- _ACTIVITY_:
Below are records; work out how many of their lines contain the word "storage" and reply with the number only.

- _INPUT DATA_:
********

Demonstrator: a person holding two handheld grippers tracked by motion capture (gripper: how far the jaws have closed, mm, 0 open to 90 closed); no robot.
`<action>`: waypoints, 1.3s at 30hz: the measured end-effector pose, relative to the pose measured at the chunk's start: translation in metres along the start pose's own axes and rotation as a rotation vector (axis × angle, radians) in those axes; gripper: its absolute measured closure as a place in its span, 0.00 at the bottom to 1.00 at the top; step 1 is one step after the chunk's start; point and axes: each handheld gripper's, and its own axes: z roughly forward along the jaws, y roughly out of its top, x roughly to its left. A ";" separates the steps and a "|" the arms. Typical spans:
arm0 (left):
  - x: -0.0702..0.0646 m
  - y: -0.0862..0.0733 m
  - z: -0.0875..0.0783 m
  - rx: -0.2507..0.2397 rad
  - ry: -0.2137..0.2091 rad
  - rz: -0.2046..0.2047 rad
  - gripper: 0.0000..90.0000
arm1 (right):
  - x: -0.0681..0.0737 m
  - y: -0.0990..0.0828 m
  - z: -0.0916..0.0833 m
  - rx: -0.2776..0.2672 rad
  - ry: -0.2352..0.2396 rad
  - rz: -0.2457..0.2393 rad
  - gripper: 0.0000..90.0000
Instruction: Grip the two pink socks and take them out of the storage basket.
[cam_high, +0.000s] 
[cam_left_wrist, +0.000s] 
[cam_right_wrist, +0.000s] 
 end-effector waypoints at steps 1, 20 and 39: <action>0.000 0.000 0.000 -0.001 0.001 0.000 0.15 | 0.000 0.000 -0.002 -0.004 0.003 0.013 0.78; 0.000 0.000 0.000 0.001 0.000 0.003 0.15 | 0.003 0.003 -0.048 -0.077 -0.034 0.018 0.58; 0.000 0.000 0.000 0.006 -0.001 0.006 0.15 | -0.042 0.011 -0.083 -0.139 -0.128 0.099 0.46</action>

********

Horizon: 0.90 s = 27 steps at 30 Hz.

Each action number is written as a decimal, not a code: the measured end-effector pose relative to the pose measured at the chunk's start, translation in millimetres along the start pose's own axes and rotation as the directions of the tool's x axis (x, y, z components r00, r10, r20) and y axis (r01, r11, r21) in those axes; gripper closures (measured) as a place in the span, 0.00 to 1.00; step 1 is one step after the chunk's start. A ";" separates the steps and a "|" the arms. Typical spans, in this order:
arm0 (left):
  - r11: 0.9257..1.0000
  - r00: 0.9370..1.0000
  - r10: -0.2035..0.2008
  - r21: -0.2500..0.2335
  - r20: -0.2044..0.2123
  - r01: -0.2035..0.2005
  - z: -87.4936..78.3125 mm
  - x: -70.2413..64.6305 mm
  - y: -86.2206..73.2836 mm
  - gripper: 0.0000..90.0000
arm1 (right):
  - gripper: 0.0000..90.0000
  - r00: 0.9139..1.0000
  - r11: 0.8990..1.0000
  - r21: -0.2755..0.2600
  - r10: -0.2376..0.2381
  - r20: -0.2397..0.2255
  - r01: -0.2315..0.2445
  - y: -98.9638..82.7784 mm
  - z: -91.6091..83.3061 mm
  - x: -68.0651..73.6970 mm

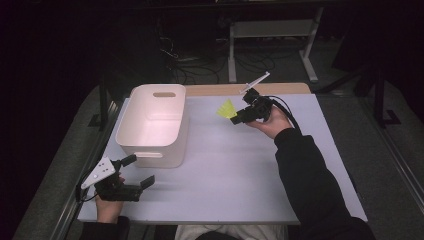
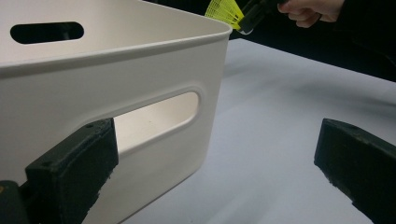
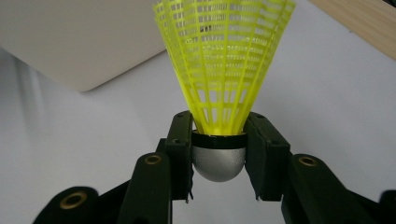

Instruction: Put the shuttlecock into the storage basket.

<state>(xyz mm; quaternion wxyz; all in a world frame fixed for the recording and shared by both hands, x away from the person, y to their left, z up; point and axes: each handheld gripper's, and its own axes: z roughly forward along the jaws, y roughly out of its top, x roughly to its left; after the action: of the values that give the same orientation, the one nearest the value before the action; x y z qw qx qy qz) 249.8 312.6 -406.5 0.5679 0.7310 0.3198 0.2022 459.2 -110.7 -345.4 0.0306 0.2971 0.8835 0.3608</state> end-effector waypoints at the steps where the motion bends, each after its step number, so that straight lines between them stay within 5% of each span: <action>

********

- _EXPECTED ANSWER_:
2